Tout en m'inscrivant dans cet héritage (Freud ---> Ferenczi ---> Abraham et Torok), je pense qu'il faut généraliser cette nouvelle approche du psychisme :
· 1° les blessures psychiques les plus graves proviennent de l'inexprimable et de l'irreprésentable, c'est-à-dire des lacunes dans l'âme " produites " chez l'enfant (le terme est très approximatif) par les souffrances des adultes qui les submergent et qu'ils ne peuvent se représenter et donc mémoriser et donc refouler ;
· 2° ce sont ces souffrances qui reviennent qui sont les " revenants " - (et non seulement des secrets honteux qui subsistent sous forme fantomatique) et affectent l'expression et l'élaboration des sentiments des enfants, donc leur capacité à se lier aux autres et à se délier d'eux ;
· 3° par suite l'anamnèse ne suffit pas (ce qui serait le cas s'il n'y avait que des secrets, même lointains, à dévoiler ou à exhumer) et le travail clinique doit s'orienter vers la re-création de ce qui n'a pas eu lieu, vers le développement de ce qui est resté en germe ;
· 4° par suite, également, la psychanalyse aura tout à gagner à renoncer aux métaphores biologisantes (les pulsions, les instances, les stades de développement, les dualismes tels que l'attraction-répulsion, etc.) pour utiliser les descriptions proprement anthropologiques que lui fournissent les récits mythiques, les enquêtes ethnologiques et les travaux des historiens quant aux phénomènes de transmission, d'héritage et de possession qu'elle n'a jusqu'ici, en général, exploités que pour étayer le complexe d'dipe et ses avatars ;
· 5° la psychanalyse aura aussi tout à gagner à puiser dans la littérature philosophique, théologique et romanesque consacrée aux passions, à l'art de les contenir, de les cultiver, de les éclairer, etc.

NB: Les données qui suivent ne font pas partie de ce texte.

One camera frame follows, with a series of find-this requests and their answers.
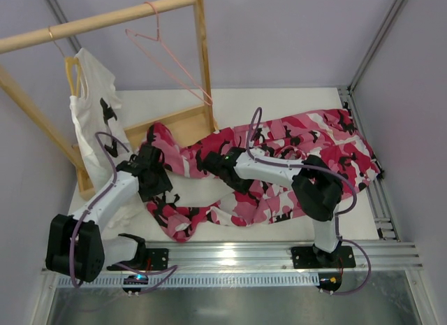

La question des relations de la psychanalyse aux neurosciences, à la biologie et à la génétique est donc, pour moi, celle du renoncement de la psychanalyse aux circonstances malheureuses qui ont fait que l'interprétation de la conduite des hystériques ne pouvait être professionnellement conduite que par des neurologues et des neuropathologistes (d'où l'appellation de " névrose " qui continue à laisser dans la plus grande confusion l'appréhension des maladies de l'âme, qui ne sont pas plus liées aux nerfs qu'à n'importe quels autres organes corporels). Loin du rêve de Freud de faire de la psychanalyse une branche des sciences naturelles, nous devons la considérer comme une science, parmi d'autres, de la condition humaine, qui n'a pas le moindre rapport avec l'étude d'une machine de Turing aussi perfectionnée soit-elle (celle-ci peut tomber en panne, alors que l'homme dont elle égale les performances peut refuser d'obéir à un ordre) ou avec l'exploration des multiples connections du cerveau. L'étude d'un véhicule à quatre roues pourvu d'un moteur à explosion et d'une boîte de vitesse à pignons ne nous apprend rien sur le choix des trajectoires d'un automobiliste et sur les buts de ses voyages.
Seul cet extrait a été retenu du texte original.